Just based on what I have said, is there any obvious barrier I could be running into on the NVIDIA GPU’s? I suspect I am not getting truly parallel execution of the synth instances past the first 2 instances on the 3070 and 4-5 instances on the 4090 and that is why I am stuttering.

If they are being executed in parallel and each full queue only taking 4-5 ms to complete per audio buffer, there should be no GPU-related reason to stutter or lag. But this is not the result.

I am not running out of cores or hitting parallel kernel limits. So what limit or bottleneck might it be?

Any thoughts or speculation, ideas? Thanks for any help or clues.

According to the TechPowerUp database, and RTX 4090 provides about 2.4x the performance of an RTX 3070, so 2 instances on the RTX 3070 vs 5 on the RTX 4090 seems plausible.

Does stuttering imply violating a latency constraint? GPUs are designed for high throughput, not low latency, so latency constrained use cases may not be a good match for the GPU.

Are you able to use NVIDIA’s profilers (Nsight System, Nsigth Compute) with OpenCL? My knowledge of OpenCL is that it exists. These profilers should allow you to identify the bottleneck(s). Any particular reason you chose OpenCL instead of CUDA for developing this code?

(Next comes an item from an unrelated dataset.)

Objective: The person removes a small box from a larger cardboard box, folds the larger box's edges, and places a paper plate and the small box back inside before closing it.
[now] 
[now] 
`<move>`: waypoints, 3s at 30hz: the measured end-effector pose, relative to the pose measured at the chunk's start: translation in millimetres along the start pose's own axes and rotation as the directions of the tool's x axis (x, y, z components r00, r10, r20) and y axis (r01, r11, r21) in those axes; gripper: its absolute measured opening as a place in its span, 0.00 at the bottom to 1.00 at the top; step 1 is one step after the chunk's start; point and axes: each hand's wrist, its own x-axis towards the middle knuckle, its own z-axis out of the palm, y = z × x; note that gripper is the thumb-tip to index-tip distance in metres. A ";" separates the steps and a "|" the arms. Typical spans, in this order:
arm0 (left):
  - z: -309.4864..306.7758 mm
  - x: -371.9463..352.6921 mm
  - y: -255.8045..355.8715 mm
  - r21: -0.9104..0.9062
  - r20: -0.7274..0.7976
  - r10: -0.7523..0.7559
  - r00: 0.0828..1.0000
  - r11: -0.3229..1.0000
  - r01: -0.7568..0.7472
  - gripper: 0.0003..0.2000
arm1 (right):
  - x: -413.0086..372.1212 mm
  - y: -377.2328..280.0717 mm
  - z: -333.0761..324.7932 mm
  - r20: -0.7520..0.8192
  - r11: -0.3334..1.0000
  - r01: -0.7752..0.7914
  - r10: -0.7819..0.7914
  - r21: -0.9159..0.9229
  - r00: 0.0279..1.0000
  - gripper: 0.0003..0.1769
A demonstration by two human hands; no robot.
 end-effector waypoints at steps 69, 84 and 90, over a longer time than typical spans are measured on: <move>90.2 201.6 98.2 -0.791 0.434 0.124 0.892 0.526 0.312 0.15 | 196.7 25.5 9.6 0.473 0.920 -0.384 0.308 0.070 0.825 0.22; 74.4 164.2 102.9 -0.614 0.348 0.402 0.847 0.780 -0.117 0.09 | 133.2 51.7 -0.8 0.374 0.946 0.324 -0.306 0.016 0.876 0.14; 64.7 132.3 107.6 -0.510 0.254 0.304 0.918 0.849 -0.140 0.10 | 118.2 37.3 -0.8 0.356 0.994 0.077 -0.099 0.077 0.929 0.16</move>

Speaking in generalities, any system that involves (1) shared resources (2) queueing / buffering will show a noticeable increase in latency as throughput approaches the maximum.

One example are highways. U.S. 101 through central San Jose sports 4 lanes per direction. If I recall the numbers correctly, the theoretical throughput of these four lanes is 14,000 vehicles per hour. One could presumably get very close to this by forming a convoy in which every vehicle drives exactly the same speed, with no vehicles entering or exiting the highway. The highest throughput measured by the DOT is a bit under 12,000 vehicles per hour. From personal observation, the average speed at times of maximum achieved throughput is in the 20 mph to 25 mph range. Similar latency effects are seen in network routers. And they could affect this use case involving GPU acceleration.

What data is this assessment based on?